要石 伝承
鹿島神宮の要石は、「山の宮」、「御座石(みましいし)、石御座(いしのみまし)」と呼ばれる。日本神話の葦原中国平定において、天津甕星(あまつみかぼし。天香香背男(あめのかがせお))は平定の大きな妨げになった(日本書紀、巻第二神代下、第九段一書の二)。天香香背男討伐にあたり、経津主神(ふつぬしのかみ)と武甕槌神は建葉槌命(たけはづちのみこと)を遣わす(日本書紀、巻第二神代下、第九段本文)。鹿島神宮社伝によれば、武甕槌神は見目浦(みるめのうら)の磐座に降り、天香香背男討伐のため建葉槌命を派遣した。神が降りた磐座が現在の要石、住居が鹿島神宮の原型であると伝えられる。

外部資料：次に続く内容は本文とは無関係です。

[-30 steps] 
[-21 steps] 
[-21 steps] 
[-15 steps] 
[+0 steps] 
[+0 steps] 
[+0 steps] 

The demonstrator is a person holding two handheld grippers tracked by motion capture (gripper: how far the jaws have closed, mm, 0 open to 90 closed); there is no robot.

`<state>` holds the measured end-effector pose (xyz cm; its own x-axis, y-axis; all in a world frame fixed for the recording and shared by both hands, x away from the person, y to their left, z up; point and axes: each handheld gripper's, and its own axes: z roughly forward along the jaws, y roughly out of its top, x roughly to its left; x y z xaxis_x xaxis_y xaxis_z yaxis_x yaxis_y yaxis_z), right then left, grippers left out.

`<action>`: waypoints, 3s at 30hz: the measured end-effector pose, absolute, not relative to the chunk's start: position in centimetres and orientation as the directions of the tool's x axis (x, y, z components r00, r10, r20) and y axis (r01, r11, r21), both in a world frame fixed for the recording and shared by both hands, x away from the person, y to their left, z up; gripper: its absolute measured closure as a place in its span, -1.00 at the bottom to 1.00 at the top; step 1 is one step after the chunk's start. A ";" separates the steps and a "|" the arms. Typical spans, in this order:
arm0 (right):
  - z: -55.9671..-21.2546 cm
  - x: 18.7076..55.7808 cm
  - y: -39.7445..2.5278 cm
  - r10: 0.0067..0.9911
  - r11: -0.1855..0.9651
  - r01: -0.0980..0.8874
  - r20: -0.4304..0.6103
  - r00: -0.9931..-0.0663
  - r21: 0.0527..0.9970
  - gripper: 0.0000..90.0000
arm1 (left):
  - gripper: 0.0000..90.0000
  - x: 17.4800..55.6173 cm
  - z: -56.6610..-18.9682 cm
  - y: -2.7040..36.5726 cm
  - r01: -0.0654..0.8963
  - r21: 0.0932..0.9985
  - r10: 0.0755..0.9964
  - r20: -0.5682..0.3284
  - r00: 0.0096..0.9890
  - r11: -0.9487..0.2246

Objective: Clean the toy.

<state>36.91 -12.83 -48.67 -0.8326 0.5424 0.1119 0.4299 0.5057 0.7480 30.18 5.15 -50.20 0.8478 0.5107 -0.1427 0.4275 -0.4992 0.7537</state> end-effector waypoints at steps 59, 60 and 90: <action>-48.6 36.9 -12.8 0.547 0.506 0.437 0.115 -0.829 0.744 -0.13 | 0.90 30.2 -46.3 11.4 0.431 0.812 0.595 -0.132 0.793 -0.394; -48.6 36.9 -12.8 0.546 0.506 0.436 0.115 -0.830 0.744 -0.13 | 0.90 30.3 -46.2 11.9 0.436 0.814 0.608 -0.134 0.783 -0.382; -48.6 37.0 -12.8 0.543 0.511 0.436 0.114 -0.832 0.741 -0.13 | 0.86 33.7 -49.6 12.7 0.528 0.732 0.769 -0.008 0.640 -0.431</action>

『鹿島宮社例伝記』によれば、鹿島社要石は仏教的宇宙観でいう、大地の最も深い部分である金輪際(こんりんざい)から生えている柱と言われ、この柱で日本は繋ぎ止められているという。同じ設定を持つ場所に琵琶湖の竹生島(ちくぶしま)がある。また、日本書紀では「鹿島動石(ゆるぐいし)」「伊勢大神宮」など、漂う日本を大地に繋ぎ止める「国中の柱」とされる場所が全国に点在しているとされていた。『詞林采葉抄』(しりんさいようしょう)などの文献資料から、神仏習合を経て14世紀中頃に要石のイメージは固まったと見られる。
地上部分はほんの一部で、地中深くまで伸び、地中で暴れて地震を起こす大鯰(おおなまず)あるいは竜を押さえているという。あるいは貫いている、あるいは打ち殺した・刺し殺したともいう。 龍は柱に巻き付いて国土を守護しているとも言われる。

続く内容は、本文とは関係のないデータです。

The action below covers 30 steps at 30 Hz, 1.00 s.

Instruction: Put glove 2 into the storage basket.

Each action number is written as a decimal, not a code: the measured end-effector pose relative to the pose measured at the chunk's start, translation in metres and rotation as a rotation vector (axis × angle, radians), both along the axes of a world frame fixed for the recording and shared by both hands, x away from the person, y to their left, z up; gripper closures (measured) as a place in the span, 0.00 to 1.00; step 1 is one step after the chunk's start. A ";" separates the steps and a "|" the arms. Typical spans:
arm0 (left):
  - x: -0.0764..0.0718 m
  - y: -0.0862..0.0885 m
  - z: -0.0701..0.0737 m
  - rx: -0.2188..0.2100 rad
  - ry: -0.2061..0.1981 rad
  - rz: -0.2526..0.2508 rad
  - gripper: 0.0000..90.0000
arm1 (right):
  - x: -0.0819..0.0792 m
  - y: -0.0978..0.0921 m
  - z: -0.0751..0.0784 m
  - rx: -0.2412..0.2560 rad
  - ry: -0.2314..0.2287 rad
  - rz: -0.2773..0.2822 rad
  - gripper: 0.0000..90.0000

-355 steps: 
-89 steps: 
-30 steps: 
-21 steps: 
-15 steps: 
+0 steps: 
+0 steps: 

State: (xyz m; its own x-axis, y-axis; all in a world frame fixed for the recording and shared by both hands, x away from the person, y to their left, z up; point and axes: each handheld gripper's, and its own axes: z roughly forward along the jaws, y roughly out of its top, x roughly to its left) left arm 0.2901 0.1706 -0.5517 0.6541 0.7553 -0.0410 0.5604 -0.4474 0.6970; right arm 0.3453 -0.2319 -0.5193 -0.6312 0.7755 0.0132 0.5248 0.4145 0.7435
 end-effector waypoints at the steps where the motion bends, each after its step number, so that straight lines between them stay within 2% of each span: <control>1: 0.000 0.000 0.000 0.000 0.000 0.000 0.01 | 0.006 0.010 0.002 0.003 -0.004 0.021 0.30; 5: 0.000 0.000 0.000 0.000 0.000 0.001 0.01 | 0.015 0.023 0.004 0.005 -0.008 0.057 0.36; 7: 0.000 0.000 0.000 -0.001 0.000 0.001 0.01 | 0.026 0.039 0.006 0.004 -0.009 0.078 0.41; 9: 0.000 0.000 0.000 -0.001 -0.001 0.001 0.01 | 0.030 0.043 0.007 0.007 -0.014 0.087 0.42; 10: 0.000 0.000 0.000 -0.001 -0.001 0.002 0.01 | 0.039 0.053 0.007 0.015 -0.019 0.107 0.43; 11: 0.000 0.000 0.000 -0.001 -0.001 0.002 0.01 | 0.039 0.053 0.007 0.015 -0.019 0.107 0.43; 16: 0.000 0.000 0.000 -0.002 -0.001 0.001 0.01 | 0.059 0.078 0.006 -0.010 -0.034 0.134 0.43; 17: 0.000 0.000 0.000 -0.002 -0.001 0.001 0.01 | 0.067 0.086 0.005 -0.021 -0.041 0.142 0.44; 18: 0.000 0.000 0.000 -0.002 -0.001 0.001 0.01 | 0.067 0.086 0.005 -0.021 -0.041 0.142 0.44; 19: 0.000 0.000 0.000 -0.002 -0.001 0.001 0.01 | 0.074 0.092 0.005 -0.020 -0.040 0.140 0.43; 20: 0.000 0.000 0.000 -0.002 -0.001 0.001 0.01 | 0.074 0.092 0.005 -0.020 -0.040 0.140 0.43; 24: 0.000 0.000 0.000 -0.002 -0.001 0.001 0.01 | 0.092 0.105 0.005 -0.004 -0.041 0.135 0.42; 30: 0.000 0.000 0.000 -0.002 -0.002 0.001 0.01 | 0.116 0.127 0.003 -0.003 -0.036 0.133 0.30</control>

そのためこれらの地域には大地震がないという。ただし、大鯰(または竜)は日本全土に渡る、あるいは日本を取り囲んでいるともいい、護国の役割もある。なお、鹿島神宮と香取神宮は、日本で古来から神宮を名乗っていたたった3社のうち2社であり(もう1社は伊勢神宮)、重要性がうかがえる。
鹿島神宮の要石は大鯰の頭を押さえると伝えられる。香取神宮の要石は尾を押さえているという。あるいは、2つの要石は地中で繋がっているという。
要石を打ち下ろし地震を鎮めたのは、鹿島神宮の祭神である武甕槌大神(表記は各種あるが鹿島神社に倣う。通称鹿島様)だといわれる。ただし記紀にそのような記述はなく、後代の付与である。建御雷命(武甕槌神)は葦原中国平定で国津神を悉く鎮め平らげたことから、大地を要石で押し鎮めたという伝説が生まれたとされる。武甕槌大神は武神・剣神であるため、要石はしば剣にたとえられ、石剣と言うことがある。鯰絵(なまずえ)では、大鯰を踏みつける姿や、剣を振り下ろす姿がよく描かれる。